■ TASK STATEMENT ■
The pictures are to be omitted when the entries are reproduced exactly.

Items listed in a dataset:
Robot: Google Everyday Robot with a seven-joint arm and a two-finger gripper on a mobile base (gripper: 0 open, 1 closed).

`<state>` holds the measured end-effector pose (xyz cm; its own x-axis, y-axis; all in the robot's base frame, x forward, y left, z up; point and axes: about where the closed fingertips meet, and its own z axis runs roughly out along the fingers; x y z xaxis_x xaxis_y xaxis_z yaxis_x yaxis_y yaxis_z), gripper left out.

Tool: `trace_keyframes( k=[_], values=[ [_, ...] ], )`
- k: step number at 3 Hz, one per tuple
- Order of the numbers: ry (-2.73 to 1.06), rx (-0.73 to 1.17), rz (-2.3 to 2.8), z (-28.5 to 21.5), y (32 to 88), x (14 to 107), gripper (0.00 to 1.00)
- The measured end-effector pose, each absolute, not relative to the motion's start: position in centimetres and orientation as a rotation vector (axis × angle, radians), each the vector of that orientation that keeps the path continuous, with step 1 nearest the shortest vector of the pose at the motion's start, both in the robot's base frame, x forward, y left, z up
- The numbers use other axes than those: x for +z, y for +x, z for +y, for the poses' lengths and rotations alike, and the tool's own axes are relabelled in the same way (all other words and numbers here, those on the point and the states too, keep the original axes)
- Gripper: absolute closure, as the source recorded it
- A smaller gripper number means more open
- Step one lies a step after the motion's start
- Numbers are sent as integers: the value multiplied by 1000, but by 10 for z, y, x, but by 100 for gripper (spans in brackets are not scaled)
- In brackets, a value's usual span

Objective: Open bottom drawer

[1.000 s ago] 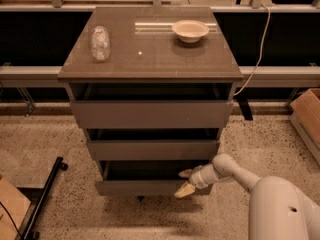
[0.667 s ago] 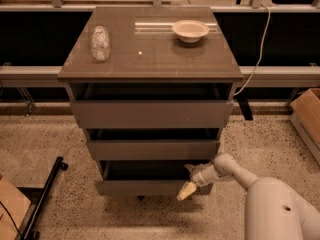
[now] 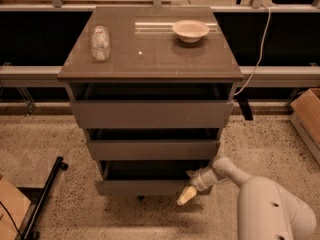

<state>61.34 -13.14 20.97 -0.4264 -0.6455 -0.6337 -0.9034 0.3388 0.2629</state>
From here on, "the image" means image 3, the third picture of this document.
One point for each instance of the grey drawer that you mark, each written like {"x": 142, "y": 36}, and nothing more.
{"x": 152, "y": 105}
{"x": 146, "y": 178}
{"x": 153, "y": 144}

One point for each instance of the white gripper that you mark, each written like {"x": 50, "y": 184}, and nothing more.
{"x": 201, "y": 179}

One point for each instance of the grey middle drawer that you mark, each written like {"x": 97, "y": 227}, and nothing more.
{"x": 153, "y": 144}

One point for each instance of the grey drawer cabinet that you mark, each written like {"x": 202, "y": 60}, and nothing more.
{"x": 144, "y": 49}

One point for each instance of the white paper bowl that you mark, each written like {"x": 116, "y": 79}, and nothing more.
{"x": 190, "y": 31}

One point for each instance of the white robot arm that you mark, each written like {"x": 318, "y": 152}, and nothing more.
{"x": 265, "y": 209}

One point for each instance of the metal rail barrier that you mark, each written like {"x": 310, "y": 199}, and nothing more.
{"x": 264, "y": 76}

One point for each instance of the black metal stand bar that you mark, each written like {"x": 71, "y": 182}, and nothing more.
{"x": 38, "y": 197}

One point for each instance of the cardboard box right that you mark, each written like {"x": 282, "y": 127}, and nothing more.
{"x": 306, "y": 119}

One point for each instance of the grey bottom drawer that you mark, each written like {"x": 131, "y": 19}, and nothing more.
{"x": 146, "y": 178}

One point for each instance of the clear plastic bottle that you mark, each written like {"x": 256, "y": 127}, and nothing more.
{"x": 100, "y": 43}

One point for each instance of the grey top drawer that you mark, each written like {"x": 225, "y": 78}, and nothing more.
{"x": 152, "y": 105}

■ RESPONSE BOX ■
Robot: Google Everyday Robot with a seven-joint arm and a two-finger gripper on a mobile base (gripper: 0 open, 1 closed).

`<state>` holds the measured end-effector pose (xyz cm; its own x-axis, y-axis; all in the robot's base frame, x forward, y left, z up; point and axes: about where the closed fingertips meet, and its own z axis runs roughly out along the fingers; x y z xaxis_x xaxis_y xaxis_z yaxis_x yaxis_y yaxis_z), gripper left out.

Tool: `trace_keyframes( k=[_], values=[ [_, ...] ], )`
- k: step number at 3 Hz, one per tuple
- Order of the numbers: ry (-2.73 to 1.06), rx (-0.73 to 1.17), rz (-2.3 to 2.8), z (-28.5 to 21.5), y (32 to 88), x (14 to 107), gripper (0.00 to 1.00)
- The measured end-effector pose, each absolute, not relative to the motion's start: position in centimetres and orientation as a rotation vector (axis × angle, radians), each the vector of that orientation that keeps the path continuous, with step 1 nearest the shortest vector of the pose at the motion's start, both in the robot's base frame, x forward, y left, z up
- The numbers use other axes than those: x for +z, y for +x, z for +y, for the poses' lengths and rotations alike, and the tool's own axes are relabelled in the same way (all other words and numbers here, those on the point and the states too, keep the original axes)
- Gripper: absolute closure, as the source recorded it
- A smaller gripper number means more open
- Step one lies a step after the motion's start
- Numbers are sent as integers: the value multiplied by 1000, but by 10 for z, y, x, but by 100 for gripper (spans in brackets are not scaled)
- In brackets, a value's usual span

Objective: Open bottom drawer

[1.000 s ago] 
[0.667 s ago] 
[now] 

<state>61.34 -13.14 20.97 -0.4264 -0.6455 -0.6337 -0.9034 0.3388 0.2629</state>
From here on, "the image" means image 3, the third picture of this document.
One point for each instance of the grey drawer that you mark, each written like {"x": 142, "y": 36}, and nothing more.
{"x": 152, "y": 105}
{"x": 146, "y": 178}
{"x": 153, "y": 144}

One point for each instance of the white gripper that you mark, each written like {"x": 50, "y": 184}, and nothing more.
{"x": 201, "y": 179}

One point for each instance of the grey middle drawer that you mark, each written like {"x": 97, "y": 227}, and nothing more.
{"x": 153, "y": 144}

One point for each instance of the grey drawer cabinet that you mark, each written like {"x": 202, "y": 60}, and nothing more.
{"x": 144, "y": 49}

One point for each instance of the white paper bowl that you mark, each written like {"x": 116, "y": 79}, and nothing more.
{"x": 190, "y": 31}

One point for each instance of the white robot arm that you mark, each written like {"x": 318, "y": 152}, and nothing more.
{"x": 265, "y": 209}

One point for each instance of the metal rail barrier that you mark, each written like {"x": 310, "y": 199}, and nothing more.
{"x": 264, "y": 76}

One point for each instance of the black metal stand bar that you mark, each written like {"x": 71, "y": 182}, and nothing more.
{"x": 38, "y": 197}

One point for each instance of the cardboard box right that you mark, each written like {"x": 282, "y": 127}, and nothing more.
{"x": 306, "y": 119}

One point for each instance of the grey bottom drawer that you mark, each written like {"x": 131, "y": 19}, and nothing more.
{"x": 146, "y": 178}

One point for each instance of the clear plastic bottle that you mark, each written like {"x": 256, "y": 127}, and nothing more.
{"x": 100, "y": 43}

One point for each instance of the grey top drawer that you mark, each written like {"x": 225, "y": 78}, and nothing more.
{"x": 152, "y": 105}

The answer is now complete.